Moreover, Miloscia’s point of view is directly at odds with the Clinton Foundation and Johns Hopkins recommendation to avoid stigmatizing language directed at people who use opioids. The report says such language can make them reluctant to acknowledge their addiction and can ultimately delay treatment.
“You give them a place; lo and behold, they get some stability in their lives and people are more likely to go into drug treatment,” Sherman said.
What The Research Says
Since safe injection sites aren’t yet legal in the U.S., the literature is focused on international facilities.

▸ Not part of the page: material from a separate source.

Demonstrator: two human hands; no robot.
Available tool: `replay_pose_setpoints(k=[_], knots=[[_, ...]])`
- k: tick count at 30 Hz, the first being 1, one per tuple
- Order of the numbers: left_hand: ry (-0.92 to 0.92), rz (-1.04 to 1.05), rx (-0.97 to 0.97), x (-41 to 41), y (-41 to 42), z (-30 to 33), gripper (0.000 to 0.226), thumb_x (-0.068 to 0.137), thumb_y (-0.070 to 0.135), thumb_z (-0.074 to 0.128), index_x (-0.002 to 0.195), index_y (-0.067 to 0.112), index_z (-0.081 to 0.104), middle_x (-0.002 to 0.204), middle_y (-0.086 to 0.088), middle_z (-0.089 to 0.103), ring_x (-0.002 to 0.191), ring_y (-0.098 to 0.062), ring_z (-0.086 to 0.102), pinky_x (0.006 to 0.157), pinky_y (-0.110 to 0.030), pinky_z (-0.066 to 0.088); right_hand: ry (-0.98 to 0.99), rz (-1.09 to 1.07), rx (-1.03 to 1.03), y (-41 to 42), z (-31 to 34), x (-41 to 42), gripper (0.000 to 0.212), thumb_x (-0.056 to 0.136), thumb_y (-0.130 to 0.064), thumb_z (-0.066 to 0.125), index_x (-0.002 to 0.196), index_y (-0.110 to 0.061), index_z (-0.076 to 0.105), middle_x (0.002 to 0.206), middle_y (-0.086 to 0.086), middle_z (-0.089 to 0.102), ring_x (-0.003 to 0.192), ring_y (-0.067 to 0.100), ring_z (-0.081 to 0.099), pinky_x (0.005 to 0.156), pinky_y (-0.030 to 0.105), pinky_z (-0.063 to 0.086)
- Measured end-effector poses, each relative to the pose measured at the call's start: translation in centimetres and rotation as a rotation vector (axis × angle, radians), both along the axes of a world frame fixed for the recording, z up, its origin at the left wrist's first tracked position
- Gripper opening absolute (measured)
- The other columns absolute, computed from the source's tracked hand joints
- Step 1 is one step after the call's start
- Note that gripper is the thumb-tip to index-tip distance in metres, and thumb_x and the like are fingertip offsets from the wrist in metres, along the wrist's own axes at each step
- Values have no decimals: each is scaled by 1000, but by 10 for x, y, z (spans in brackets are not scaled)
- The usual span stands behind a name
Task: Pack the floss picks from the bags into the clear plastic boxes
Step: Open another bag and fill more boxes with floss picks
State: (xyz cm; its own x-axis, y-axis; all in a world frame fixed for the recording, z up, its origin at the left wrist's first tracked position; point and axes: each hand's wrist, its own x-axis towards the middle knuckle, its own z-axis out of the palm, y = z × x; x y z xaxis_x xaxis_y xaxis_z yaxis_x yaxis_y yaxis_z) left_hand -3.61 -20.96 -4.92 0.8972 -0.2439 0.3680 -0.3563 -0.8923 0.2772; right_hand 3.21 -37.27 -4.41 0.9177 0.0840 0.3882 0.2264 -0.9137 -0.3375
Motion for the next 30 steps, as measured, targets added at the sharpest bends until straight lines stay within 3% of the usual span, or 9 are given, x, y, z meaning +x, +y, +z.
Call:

One study, published in the Journal of Public Health in 2007, found that participants who used a safe injection site in Vancouver, Canada, were more likely to practice safe injection strategies, like using clean needles, filtering drugs and disposing of needles safely. They were less rushed and less likely to inject drugs in public places.
Another research paper, which used data from existing safe injection sites to create a hypothetical model of a facility in Baltimore, predicted that opening that site would decrease the transmission of HIV and hepatitis C, as well as reduce skin infections and overdose deaths.
The paper, which Sherman co-authored and which was published in Harm Reduction Journal in 2017, found that the model would decrease overdose medical care, increase medication-assisted treatment and would save the city a net $5.98 million per year.
In the absence of legal safe injection sites in the U.S., an underground safe injection site has been operating in an undisclosed location since 2014, according to an August article published in the American Journal of Preventive Medicine.
The two-room site is open five days a week for four to six hours at a stretch, with entry by invitation only. A staff person trained in overdose prevention, naloxone, rescue breathing, injecting techniques and harm reduction oversees the injection room at all times.
Although the full benefits of the site couldn’t be analyzed because it’s not sanctioned, surveys of the more than 100 program participants found that 90 percent of them would have been injecting in a public bathroom, street, park or parking lot if they hadn’t been at the site. Eighty percent said they had to rush injections outside of the site to avoid getting caught injecting in public. Sixty-seven percent reported recent unsafe disposal of used equipment, such as used needles.
In addition, the site facilitated a space for conversations about safer drug use and options for addiction treatment programs.
There were two overdoses in the first two years of the site’s operation, but both were reversed using naloxone. That’s consistent with the overdose rates at Vancouver’s legal safe injection site between 2004 and 2008, before fentanyl overdoses became more widespread.
Most importantly, no one died.
“In the millions and millions of injections that have happened since the first safe injection facility opened in Switzerland in 1986, not one person has died from an overdose,” Sherman said. “It saves lives.”
“Although supervised injection sites may not substantially reduce the number of people who use opioids and other injection drugs, they do attenuate the serious medical sequelae of this epidemic, including preventable infections and deaths,” wrote Alex Kral and Peter Davidson, who co-authored the report published in August in the American Journal of Preventive Medicine.
“It is time for local, state, and federal governments to consider removing legal barriers such that a comprehensive pilot of this innovative intervention can be implemented,” they added.